→ **About this exercise**
Skip all pictures. Write out the data below from its first line through the line that contains "the blue ring?".

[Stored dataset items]

BEGIN

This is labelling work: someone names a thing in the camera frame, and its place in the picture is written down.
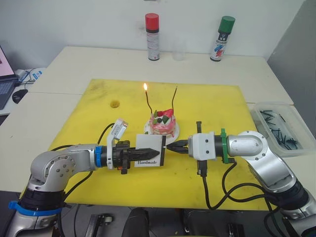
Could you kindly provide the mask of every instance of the blue ring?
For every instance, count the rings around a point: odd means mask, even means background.
[[[102,152],[102,146],[97,146],[94,149],[94,153],[95,153],[95,163],[97,167],[102,167],[101,164],[101,152]]]
[[[9,209],[15,209],[18,212],[20,212],[22,215],[26,215],[26,216],[51,216],[51,215],[60,213],[62,210],[62,208],[58,208],[55,210],[48,210],[48,211],[31,211],[31,210],[27,210],[21,207],[17,201],[11,201],[9,203]]]

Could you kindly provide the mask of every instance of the black cable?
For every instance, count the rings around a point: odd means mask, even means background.
[[[71,146],[73,146],[73,145],[63,145],[63,146],[60,146],[60,147],[56,147],[56,148],[54,148],[54,149],[51,149],[51,151],[57,151],[57,150],[59,150],[59,149],[66,148],[66,147],[71,147]]]
[[[267,202],[267,206],[268,206],[268,208],[269,208],[269,213],[264,217],[264,219],[263,219],[263,223],[264,223],[264,225],[265,225],[265,228],[267,229],[267,231],[269,232],[269,234],[271,235],[271,236],[273,236],[273,237],[277,237],[277,235],[275,235],[272,231],[271,231],[271,229],[270,229],[270,227],[269,227],[269,225],[268,225],[268,218],[271,216],[273,216],[274,215],[274,213],[276,213],[276,212],[278,212],[279,210],[280,210],[280,208],[279,207],[277,207],[276,209],[274,209],[274,210],[272,210],[272,208],[271,208],[271,205],[269,204],[269,202]]]
[[[76,218],[77,218],[77,214],[78,214],[79,208],[80,208],[80,204],[77,204],[77,209],[76,209],[75,217],[74,217],[74,235],[75,235],[75,237],[77,237],[77,233],[76,233]]]
[[[102,132],[102,134],[101,134],[101,136],[100,136],[100,138],[99,138],[99,140],[98,140],[98,144],[100,144],[101,139],[102,139],[104,133],[109,129],[109,127],[111,127],[111,126],[113,126],[113,125],[114,125],[114,123],[110,123],[110,124],[103,130],[103,132]],[[66,147],[71,147],[71,146],[73,146],[73,145],[63,145],[63,146],[56,147],[56,148],[52,149],[52,151],[57,151],[57,150],[59,150],[59,149],[66,148]],[[80,180],[78,183],[76,183],[76,184],[64,195],[63,201],[65,201],[65,200],[67,199],[67,197],[68,197],[80,184],[82,184],[84,181],[86,181],[88,178],[90,178],[90,176],[92,175],[92,173],[93,173],[93,171],[90,171],[89,174],[88,174],[86,177],[84,177],[82,180]],[[76,216],[77,216],[77,213],[78,213],[78,209],[79,209],[79,207],[77,207],[76,214],[75,214],[75,220],[74,220],[74,233],[75,233],[75,236],[77,236],[77,234],[76,234]],[[61,213],[59,213],[59,214],[57,215],[57,224],[58,224],[58,227],[59,227],[60,236],[61,236],[61,237],[65,237],[65,234],[64,234],[64,232],[63,232],[62,222],[61,222]]]
[[[35,69],[35,68],[32,68],[32,69],[28,72],[30,79],[24,84],[24,89],[26,89],[26,84],[32,80],[31,72],[32,72],[34,69]]]
[[[228,173],[229,173],[234,167],[236,167],[236,165],[237,165],[237,162],[235,162],[233,165],[231,165],[231,166],[226,170],[226,172],[225,172],[224,175],[223,175],[223,178],[222,178],[222,188],[223,188],[223,191],[224,191],[225,194],[227,193],[226,188],[225,188],[225,179],[226,179]],[[264,190],[260,185],[251,183],[250,186],[256,187],[256,188],[260,189],[263,193],[266,193],[265,190]],[[270,199],[271,199],[271,198],[274,198],[274,197],[273,197],[273,196],[270,196],[270,195],[267,195],[267,194],[265,194],[265,195],[255,195],[255,196],[252,196],[252,197],[249,197],[249,198],[244,198],[244,199],[236,199],[236,198],[233,198],[233,197],[231,197],[231,196],[228,196],[228,198],[229,198],[230,200],[235,201],[235,202],[246,202],[246,201],[254,200],[254,199],[257,199],[257,198],[265,198],[267,207],[268,207],[270,213],[272,212],[272,207],[271,207],[271,205],[270,205],[270,203],[269,203],[269,201],[268,201],[267,198],[270,198]],[[274,216],[273,214],[271,215],[271,218],[272,218],[272,221],[273,221],[273,224],[274,224],[276,230],[280,233],[280,235],[281,235],[282,237],[286,237],[286,235],[283,233],[283,231],[279,228],[279,226],[278,226],[278,224],[277,224],[277,221],[276,221],[276,218],[275,218],[275,216]],[[268,231],[272,236],[275,236],[275,235],[273,234],[273,232],[270,230],[270,228],[269,228],[267,222],[265,222],[264,224],[265,224],[265,227],[266,227],[267,231]]]
[[[104,128],[103,132],[101,133],[101,136],[98,140],[98,144],[100,144],[101,140],[102,140],[102,137],[104,135],[104,133],[110,128],[110,127],[113,127],[114,123],[110,123],[106,128]]]
[[[63,230],[63,226],[62,226],[62,224],[61,224],[61,212],[59,212],[59,213],[57,214],[57,225],[58,225],[58,228],[59,228],[60,236],[61,236],[61,237],[65,237],[64,230]]]
[[[207,187],[207,182],[206,182],[206,177],[203,176],[202,177],[203,179],[203,185],[204,185],[204,191],[205,191],[205,201],[206,201],[206,205],[207,207],[210,209],[210,210],[215,210],[217,209],[218,207],[220,207],[223,202],[228,198],[228,196],[233,192],[235,191],[236,189],[240,188],[240,187],[243,187],[243,186],[251,186],[252,183],[242,183],[242,184],[237,184],[236,186],[232,187],[224,196],[223,198],[215,205],[215,206],[211,206],[210,203],[209,203],[209,196],[208,196],[208,187]]]
[[[64,201],[67,199],[67,197],[75,190],[80,184],[82,184],[84,181],[86,181],[90,176],[92,175],[93,171],[90,171],[89,174],[81,179],[78,183],[76,183],[64,196]]]
[[[20,85],[24,85],[24,84],[34,84],[34,82],[31,82],[31,81],[30,82],[24,82],[24,83],[19,84],[19,86]]]
[[[275,226],[276,230],[279,232],[279,234],[280,234],[282,237],[286,237],[286,235],[284,234],[284,232],[283,232],[283,231],[280,229],[280,227],[278,226],[276,217],[274,216],[274,214],[277,213],[277,212],[280,210],[280,207],[277,207],[276,209],[272,210],[272,207],[271,207],[269,201],[268,201],[267,199],[265,199],[265,200],[266,200],[266,204],[267,204],[268,209],[269,209],[269,213],[265,216],[265,219],[264,219],[265,227],[267,228],[267,225],[268,225],[268,218],[271,216],[273,225]]]
[[[224,193],[226,194],[227,191],[226,191],[226,188],[225,188],[225,179],[228,175],[228,173],[234,168],[236,167],[237,165],[237,162],[234,162],[233,165],[231,165],[224,173],[223,175],[223,178],[222,178],[222,189],[224,191]],[[264,188],[262,188],[260,185],[258,184],[254,184],[254,183],[248,183],[247,186],[252,186],[252,187],[256,187],[258,189],[260,189],[264,194],[260,194],[260,195],[255,195],[255,196],[252,196],[252,197],[248,197],[248,198],[244,198],[244,199],[237,199],[237,198],[233,198],[231,196],[228,196],[228,198],[232,201],[235,201],[235,202],[247,202],[247,201],[251,201],[251,200],[255,200],[255,199],[258,199],[258,198],[274,198],[273,196],[271,195],[268,195],[265,193],[265,190]]]

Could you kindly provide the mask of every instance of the plastic container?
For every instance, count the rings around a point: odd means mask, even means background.
[[[271,151],[278,156],[316,155],[316,140],[294,106],[260,102],[251,115],[258,132],[267,138]]]

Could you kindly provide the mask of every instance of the white table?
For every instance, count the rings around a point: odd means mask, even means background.
[[[47,151],[93,78],[239,85],[249,107],[259,101],[293,104],[262,57],[226,55],[212,62],[207,54],[187,54],[174,61],[162,53],[152,62],[146,51],[66,47],[0,126],[0,190],[24,189],[32,160]],[[315,158],[286,162],[316,196]]]

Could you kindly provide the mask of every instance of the spray can cap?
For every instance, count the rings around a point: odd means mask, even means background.
[[[219,25],[218,32],[230,33],[232,32],[235,18],[232,16],[223,16],[221,20],[221,24]]]
[[[156,13],[147,13],[145,15],[146,29],[155,31],[159,29],[159,15]]]

END

→ **Answer for the task**
This is labelling work: someone names a thing in the camera frame, and its place in the picture is written down.
Could you kindly provide the mask of every instance of the blue ring?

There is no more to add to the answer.